What to do:
Return exactly the span of lines in the following data that opens with the line containing "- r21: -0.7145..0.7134" and closes with the line containing "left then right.". Include nothing else.

Provided material:
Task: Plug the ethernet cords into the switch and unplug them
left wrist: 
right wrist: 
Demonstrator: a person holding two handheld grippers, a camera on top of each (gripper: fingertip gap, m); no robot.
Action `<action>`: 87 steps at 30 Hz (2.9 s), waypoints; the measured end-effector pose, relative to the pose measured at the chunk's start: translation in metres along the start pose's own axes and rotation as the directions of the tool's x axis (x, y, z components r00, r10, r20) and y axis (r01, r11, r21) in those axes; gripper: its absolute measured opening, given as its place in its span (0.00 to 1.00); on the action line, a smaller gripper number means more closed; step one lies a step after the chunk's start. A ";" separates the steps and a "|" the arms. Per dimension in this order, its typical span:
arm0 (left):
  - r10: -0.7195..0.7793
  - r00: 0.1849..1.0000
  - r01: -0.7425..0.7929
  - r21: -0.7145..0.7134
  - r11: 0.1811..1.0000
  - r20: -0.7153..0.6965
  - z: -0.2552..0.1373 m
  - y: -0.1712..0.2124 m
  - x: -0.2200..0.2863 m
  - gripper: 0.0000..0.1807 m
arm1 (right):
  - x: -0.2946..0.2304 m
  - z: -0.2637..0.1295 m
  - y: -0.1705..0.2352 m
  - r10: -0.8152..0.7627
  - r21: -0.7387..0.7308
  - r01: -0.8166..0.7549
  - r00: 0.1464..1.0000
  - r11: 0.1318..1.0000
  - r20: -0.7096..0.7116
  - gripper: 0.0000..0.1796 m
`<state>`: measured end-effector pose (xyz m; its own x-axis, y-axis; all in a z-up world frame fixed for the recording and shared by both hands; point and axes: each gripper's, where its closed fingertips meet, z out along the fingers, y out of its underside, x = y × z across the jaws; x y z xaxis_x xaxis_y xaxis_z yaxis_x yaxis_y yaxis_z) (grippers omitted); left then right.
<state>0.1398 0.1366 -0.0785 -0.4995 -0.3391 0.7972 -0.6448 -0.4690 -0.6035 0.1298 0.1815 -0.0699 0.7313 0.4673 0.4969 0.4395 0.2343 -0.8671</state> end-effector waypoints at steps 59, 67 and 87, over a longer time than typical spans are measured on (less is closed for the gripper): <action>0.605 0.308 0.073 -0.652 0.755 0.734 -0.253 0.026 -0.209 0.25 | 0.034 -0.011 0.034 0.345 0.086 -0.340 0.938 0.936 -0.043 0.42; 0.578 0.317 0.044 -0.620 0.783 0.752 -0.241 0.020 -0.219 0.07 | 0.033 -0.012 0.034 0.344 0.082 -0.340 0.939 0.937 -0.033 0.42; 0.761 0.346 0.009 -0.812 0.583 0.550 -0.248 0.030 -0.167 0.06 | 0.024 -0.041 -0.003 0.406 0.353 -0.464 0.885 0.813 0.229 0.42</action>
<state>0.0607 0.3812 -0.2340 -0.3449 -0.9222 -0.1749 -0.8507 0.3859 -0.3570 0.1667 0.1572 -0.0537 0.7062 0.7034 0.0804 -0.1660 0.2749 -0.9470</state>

Written answer:
  - r21: -0.7145..0.7134
  - r11: 0.1811..1.0000
  - r20: -0.7153..0.6965
  - z: -0.2552..0.1373 m
  - y: -0.1712..0.2124 m
  - x: -0.2200..0.2863 m
  - gripper: 0.0000..0.1807 m
arm1 (right):
  - x: -0.2946..0.2304 m
  - z: -0.2637..0.1295 m
  - y: -0.1705..0.2352 m
  - r10: -0.8152..0.7627
  - r21: -0.7387..0.7308
  - r01: -0.8166..0.7549
  - r00: 0.1464..1.0000
  - r11: 0.1318..1.0000
  - r20: -0.7096..0.7116
  - gripper: 0.0000..0.1796 m
`<state>`: measured end-effector pose (xyz m; its own x-axis, y-axis; all in a z-up world frame fixed for the recording and shared by both hands; point and axes: each gripper's, where its closed fingertips meet, z out along the fingers, y out of its underside, x = y × z across the jaws; x y z xaxis_x xaxis_y xaxis_z yaxis_x yaxis_y yaxis_z) (grippers omitted); left then right.

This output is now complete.